Results of Experiment 2. Figures 9, 10, 11 and 12 show results of the first part of the experiment which measures the average hit rates when top-m users are considered. In this part of the experiment, the THR is not used because the tweets content are not incorporated. We notice that GHP performs the best over THP and UHP. The best results in BFS-generated communities are when the top-1 similar users are taken into account. The average hit rates of THP and UHP decrease as m increases. This means when hashtags of more than one user are considered the performance of the hashtag recommendation is decreased. This finding is consistent with Kywe’s et al. finding. In THP, the best average hit rates is 14.2% when the top-5 hashtags are recommended and 17.6% when the top-10 hashtags are recommended. In the CPM-generated communities, the average hit rates of the THP in the top-5 and top-10 recommended hashtags are 14.2% and 17.21%, respectively. UHP shows the best performance when the top-1 user is considered with average hit rates equals to 11.2% and 17% to the top-5 and top-10 recommended hashtags. Therefore, the contribution of the user profiling based on the user’s hashtags preference is less than the contribution of the textual factor when each of them is considered separately.
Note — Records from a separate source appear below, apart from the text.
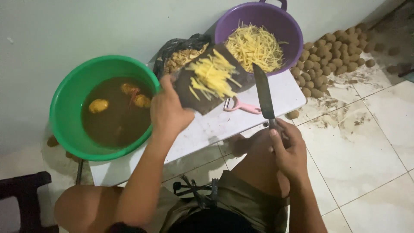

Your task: Slicing potatoes into thin strips on a cutting board and peeling potatoes using a hand peeler.

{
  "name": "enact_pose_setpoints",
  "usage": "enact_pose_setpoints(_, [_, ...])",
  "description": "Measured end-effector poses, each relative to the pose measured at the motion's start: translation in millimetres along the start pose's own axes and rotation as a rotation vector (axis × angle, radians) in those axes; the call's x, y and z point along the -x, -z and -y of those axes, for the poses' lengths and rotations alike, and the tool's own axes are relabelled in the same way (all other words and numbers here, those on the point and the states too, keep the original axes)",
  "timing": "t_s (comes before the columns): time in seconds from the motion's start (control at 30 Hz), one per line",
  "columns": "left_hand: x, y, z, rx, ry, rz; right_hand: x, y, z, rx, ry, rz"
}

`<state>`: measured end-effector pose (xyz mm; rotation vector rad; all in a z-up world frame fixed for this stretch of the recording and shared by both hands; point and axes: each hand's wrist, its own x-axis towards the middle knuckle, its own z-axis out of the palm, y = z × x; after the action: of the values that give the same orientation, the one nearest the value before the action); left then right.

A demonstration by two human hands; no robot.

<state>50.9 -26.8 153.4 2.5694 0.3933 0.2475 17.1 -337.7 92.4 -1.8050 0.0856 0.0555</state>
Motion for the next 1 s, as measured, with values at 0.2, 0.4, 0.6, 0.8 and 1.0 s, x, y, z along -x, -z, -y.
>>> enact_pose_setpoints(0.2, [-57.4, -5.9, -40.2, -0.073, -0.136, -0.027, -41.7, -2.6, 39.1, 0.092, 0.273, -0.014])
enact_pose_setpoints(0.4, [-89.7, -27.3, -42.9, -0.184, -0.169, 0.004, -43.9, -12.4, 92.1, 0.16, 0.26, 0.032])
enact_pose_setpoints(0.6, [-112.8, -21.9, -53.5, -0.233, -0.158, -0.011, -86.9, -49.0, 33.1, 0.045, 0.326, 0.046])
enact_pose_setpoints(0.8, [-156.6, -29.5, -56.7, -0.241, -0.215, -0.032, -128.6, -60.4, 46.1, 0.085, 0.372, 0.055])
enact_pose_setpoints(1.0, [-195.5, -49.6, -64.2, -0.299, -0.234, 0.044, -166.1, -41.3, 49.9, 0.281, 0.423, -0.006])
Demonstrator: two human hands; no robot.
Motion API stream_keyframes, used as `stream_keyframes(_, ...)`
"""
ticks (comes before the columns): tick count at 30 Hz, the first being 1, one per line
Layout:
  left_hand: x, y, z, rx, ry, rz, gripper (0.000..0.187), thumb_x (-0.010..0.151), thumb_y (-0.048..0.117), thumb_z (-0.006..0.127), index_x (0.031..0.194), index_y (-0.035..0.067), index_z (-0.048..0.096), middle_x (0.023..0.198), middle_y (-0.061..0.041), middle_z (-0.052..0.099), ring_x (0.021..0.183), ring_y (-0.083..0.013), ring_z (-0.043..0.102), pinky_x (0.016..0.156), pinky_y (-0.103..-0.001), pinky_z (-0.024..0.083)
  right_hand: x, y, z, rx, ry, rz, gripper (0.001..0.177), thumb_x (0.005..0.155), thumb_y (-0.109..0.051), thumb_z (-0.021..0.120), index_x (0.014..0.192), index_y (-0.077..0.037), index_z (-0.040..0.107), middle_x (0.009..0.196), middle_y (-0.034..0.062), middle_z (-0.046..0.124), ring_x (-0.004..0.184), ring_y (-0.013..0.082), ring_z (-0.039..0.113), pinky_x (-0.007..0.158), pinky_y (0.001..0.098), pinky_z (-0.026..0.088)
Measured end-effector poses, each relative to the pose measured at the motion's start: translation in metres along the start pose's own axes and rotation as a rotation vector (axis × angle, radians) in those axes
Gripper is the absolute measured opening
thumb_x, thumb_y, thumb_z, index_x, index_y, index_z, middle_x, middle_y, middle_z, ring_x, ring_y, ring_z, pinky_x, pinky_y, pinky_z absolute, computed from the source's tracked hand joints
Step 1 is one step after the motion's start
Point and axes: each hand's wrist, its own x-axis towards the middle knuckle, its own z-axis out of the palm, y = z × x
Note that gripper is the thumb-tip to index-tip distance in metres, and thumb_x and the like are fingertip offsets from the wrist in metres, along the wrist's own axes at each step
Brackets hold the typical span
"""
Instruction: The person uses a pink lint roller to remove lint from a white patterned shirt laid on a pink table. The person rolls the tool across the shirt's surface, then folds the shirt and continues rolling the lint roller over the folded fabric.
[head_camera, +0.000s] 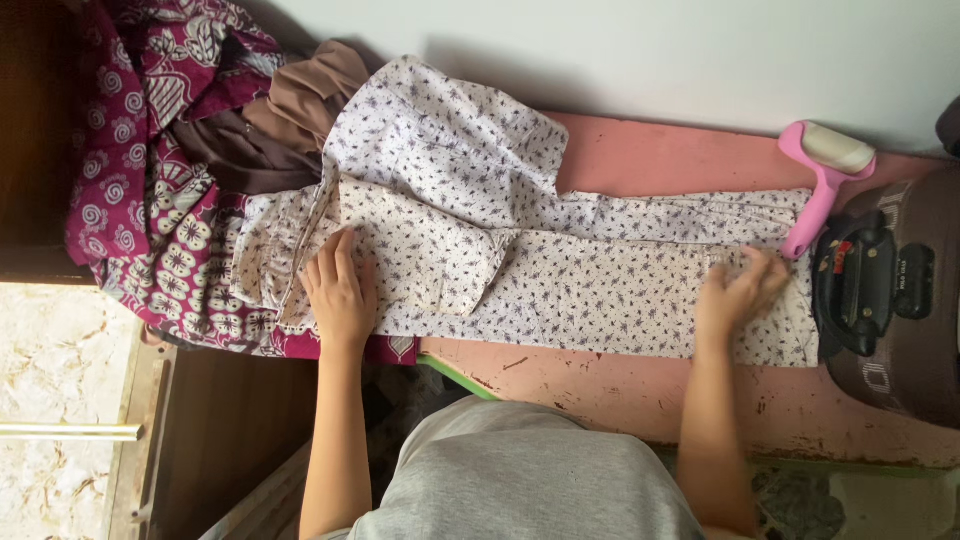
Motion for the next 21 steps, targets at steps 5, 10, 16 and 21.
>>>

Figures 13, 14, 15 and 16 show results of the second part of the experiment. In general, the performance of the hashtag recommendation on both communities are higher than the results reported in the first part of the experiment 1 which does not incorporate user profiling. This indicates that the user profiling factor has a significant impact on enhancing the performance. These results also are higher than the results reported by Kywe et al.’s. which indicates that the social factor has a great impact on the hashtag recommendation. Table 4 shows the results compared with the results reported by Kywe’s et al.’s. model. In BFS-generated communities, the best average hit rate is 45.48% in the top-5 hashtag recommendation and 50.53% in the top-10 hashtag recommendation. In CPM-generated communities, the highest results is 50.89% when the top-5 hashtags are recommended and 56.61% when the top-10 hashtags are recommended.

Table 4. Hit rates comparison

6 Conclusion and Future Work

In this paper, we derived an empirical analysis to study the performance of the hashtag recommendation on communities detected using BFS and CPM when the social, textual and user profiling factors are incorporated. The results show that the social factor is the most significant factor. The community detection algorithm and the size of the community also play important roles in the performance of the hashtag recommendation.

Our future work is to design a personalized hashtag recommendation model based on the results of our investigation. In addition, we will have additional restrictions on which neighbours we are adding into the community. For example, if a node is not influential, then we should not include that node into the community.